EXERCISE: Using the line that contains "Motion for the" as the start, restate each line word for word through the final line of the material below, and return only those.

DATA BLOCK:
**********
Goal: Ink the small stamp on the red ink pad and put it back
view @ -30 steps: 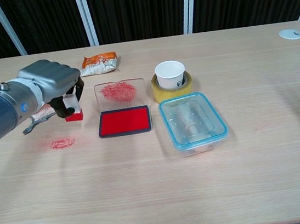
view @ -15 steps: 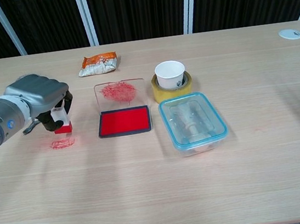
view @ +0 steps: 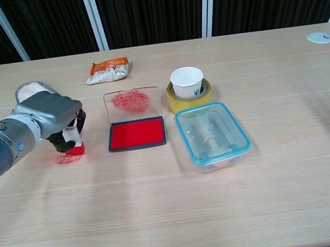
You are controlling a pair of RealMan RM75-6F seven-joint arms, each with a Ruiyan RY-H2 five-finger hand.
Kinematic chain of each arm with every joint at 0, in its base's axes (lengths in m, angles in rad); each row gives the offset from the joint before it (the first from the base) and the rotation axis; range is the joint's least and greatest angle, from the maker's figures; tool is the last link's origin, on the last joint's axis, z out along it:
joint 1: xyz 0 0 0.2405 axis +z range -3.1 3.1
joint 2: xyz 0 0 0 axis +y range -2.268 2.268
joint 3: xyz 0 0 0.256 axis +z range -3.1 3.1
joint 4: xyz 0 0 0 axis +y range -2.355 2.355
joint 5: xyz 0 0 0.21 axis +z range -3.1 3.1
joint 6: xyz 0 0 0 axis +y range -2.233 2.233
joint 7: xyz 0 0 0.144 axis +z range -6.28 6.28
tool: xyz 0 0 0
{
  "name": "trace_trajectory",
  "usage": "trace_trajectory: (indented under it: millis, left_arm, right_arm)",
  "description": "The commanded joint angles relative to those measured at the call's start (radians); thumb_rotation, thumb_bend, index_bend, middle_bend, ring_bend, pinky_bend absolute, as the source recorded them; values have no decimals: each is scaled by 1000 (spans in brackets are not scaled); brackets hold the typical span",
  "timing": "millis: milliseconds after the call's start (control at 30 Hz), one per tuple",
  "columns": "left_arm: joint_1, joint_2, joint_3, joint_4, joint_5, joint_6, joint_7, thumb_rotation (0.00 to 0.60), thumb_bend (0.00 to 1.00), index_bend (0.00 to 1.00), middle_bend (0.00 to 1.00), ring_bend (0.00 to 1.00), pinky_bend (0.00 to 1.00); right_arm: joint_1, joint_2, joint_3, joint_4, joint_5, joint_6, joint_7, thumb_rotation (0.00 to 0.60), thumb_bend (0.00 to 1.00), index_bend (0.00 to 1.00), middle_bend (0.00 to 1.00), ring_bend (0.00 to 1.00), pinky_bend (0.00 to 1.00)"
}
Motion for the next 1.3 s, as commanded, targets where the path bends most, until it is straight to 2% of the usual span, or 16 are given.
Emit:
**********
SOLUTION BELOW:
Motion for the next 1.3 s, as commanded, targets where the path bends most, until it is straight to 2% of the usual span, or 16 are given.
Emit:

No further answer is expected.